Periodic Reporting for period 1 - MISSION (Models in Space Systems: Integration, Operation, and Networking)
Período documentado: 2021-10-01 hasta 2024-05-31
The interdisciplinary MISSION project sets out to solve this space engineering problem by exploiting highly advanced techniques from the forefront of computing science research, especially model-based algorithmics. We strive for sound and efficient software tools for the development of dependable, networked, and resource-aware New Space missions. For this, the MISSION project will develop an integrated model-based technology to establish and maintain system-level properties of critical space mission parameters. A strong consortium of excellent academic and industrial partners in Europe, Argentina, and China has agreed on a joint research and knowledge sharing agenda that will foster a shared culture of research and innovation, to finally deliver an ecosystem of easy-to-use methods and software tools to the New Space industry.
On the topic of energy and resource modelling and optimisation, we have created an inventory of current resource modelling practice at the project's industrial partners, followed by the design of a MISSION resource modelling platform. In this way, from a deep understanding of the state of practice, MISSION derived a resource modelling platform focussing on resource awareness in space missions. Closely related is our inventory of industrial practice and requirements related to modelling formalisms and tools in a broad sense, based on a questionnaire answered by all of the project's industrial participants.
On reliability and resilience, we focused on extensions of fault trees, a failure modelling and evaluation approach whose basic form has been established in industrial practice for nearly 5 decades. We have created a training compendium on deriving fault frees from data and using rare-event simulation approaches for their analysis, as well as a comprehensive survey and specification document on extended fault trees. It provides a survey of fault tree extensions with repair and maintenance aspects and investigates and resolves issues concerning their formal semantics. We have implemented a novel two-step hybrid approach in the Storm model checker for the efficient analysis of both static and dynamic fault trees.
Our work on links and communication networks resulted in new algorithms that efficiently route data across space networks, utilising topological and mission-specific data to minimise congestion in links and buffers effectively. Extensive simulation campaigns affirmed the algorithms' performance and practical applicability in real-world scenarios. To improve the dependability of communication, we created space routing methods through modelling space communication protocols using Markov decision processes. The approach involves intelligent data replication to enhance successful and timely data delivery over delayed, disrupted, and congested links. In tight collaboration with the project's industrial partners, we also improved error recovery and flow control in space communication links by modelling and optimising link protocols for miniaturised RF transponders.

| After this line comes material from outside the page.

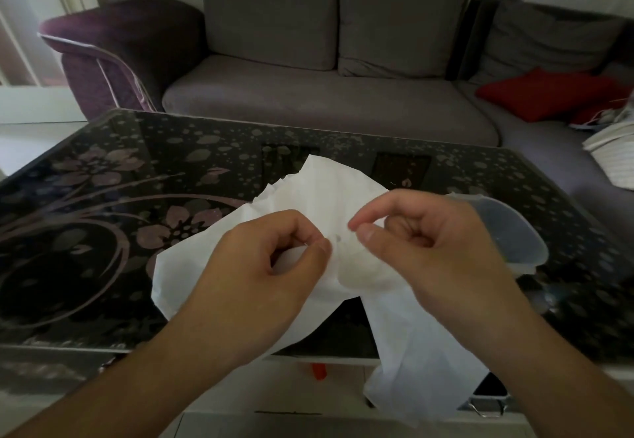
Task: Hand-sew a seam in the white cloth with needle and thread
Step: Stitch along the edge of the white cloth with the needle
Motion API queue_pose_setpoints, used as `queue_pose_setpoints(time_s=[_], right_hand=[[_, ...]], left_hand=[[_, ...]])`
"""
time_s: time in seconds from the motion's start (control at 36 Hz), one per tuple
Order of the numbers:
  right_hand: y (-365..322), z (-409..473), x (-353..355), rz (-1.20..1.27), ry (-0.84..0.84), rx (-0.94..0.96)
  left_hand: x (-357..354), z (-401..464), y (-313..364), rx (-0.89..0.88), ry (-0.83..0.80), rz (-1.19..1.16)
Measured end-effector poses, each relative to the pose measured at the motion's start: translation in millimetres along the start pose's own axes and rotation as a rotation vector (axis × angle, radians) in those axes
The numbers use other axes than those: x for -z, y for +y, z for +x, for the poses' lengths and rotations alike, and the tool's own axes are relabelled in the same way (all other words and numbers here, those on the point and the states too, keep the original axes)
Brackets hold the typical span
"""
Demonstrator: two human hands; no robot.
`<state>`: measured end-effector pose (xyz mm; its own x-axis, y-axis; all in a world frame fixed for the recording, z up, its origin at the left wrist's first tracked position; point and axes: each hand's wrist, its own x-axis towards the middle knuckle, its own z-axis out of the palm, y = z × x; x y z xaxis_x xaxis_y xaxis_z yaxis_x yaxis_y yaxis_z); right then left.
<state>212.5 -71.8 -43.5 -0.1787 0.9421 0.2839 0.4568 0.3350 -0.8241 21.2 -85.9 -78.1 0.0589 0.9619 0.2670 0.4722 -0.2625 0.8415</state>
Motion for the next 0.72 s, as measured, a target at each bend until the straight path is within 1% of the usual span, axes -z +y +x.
queue_pose_setpoints(time_s=[0.11, 0.22, 0.5, 0.72], right_hand=[[1.8, -1.8, -5.9, -0.114, -0.044, 0.069], [3.3, -1.2, -7.4, -0.157, -0.024, 0.077], [4.0, 1.0, -1.0, -0.056, 0.023, -0.05], [2.7, 4.3, 9.3, 0.049, 0.087, -0.101]], left_hand=[[-1.4, -1.1, 3.7, -0.023, -0.011, 0.009], [-2.5, -1.9, 4.3, -0.03, -0.012, 0.025], [-0.5, -1.8, 3.7, -0.016, -0.011, 0.029], [-0.1, -0.7, 1.8, -0.024, 0.013, 0.021]])
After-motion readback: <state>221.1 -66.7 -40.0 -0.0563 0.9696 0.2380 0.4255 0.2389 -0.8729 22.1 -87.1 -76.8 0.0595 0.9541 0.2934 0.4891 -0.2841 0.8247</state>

The technical expertise and developments in the MISSION project were disseminated within the scientific community through publications and at dedicated workshops. In addition, the project sponsored two editions of the Rio Summer School of Informatic Sciences in Río Cuarto, Argentina, where undergraduate and graduate students attended courses by MISSION and external teachers on topics such as the verification of fault trees or routing in the space Internet.
By the end of the project, we expect novel results on resource-aware scheduling, learning models for resource dynamics in an automated fashion leveraging machine learning technology, all while taking clearly quantified uncertainty about aspects of modelling and unpredictable environments into account. We will scale up our reliability analysis methodology and extend the corresponding algorithmic toolbox with automated synthesis techniques. Our work on space communication links will go deeper into the protocol layers to further boost performance and reliability. All of the project's activities will be built upon a new modelling language with a compositional semantics, which integrates the efforts in the projects various research areas and provides to the public a library of formal models for space components.
Through its scientific breakthroughs, but also by teaching a new generation of space engineers and computer scientists in further MISSION Summer Schools, MISSION will deliver an ecosystem of easy-to-use methods and software tools to the New Space industry that is founded on solid algorithmic science.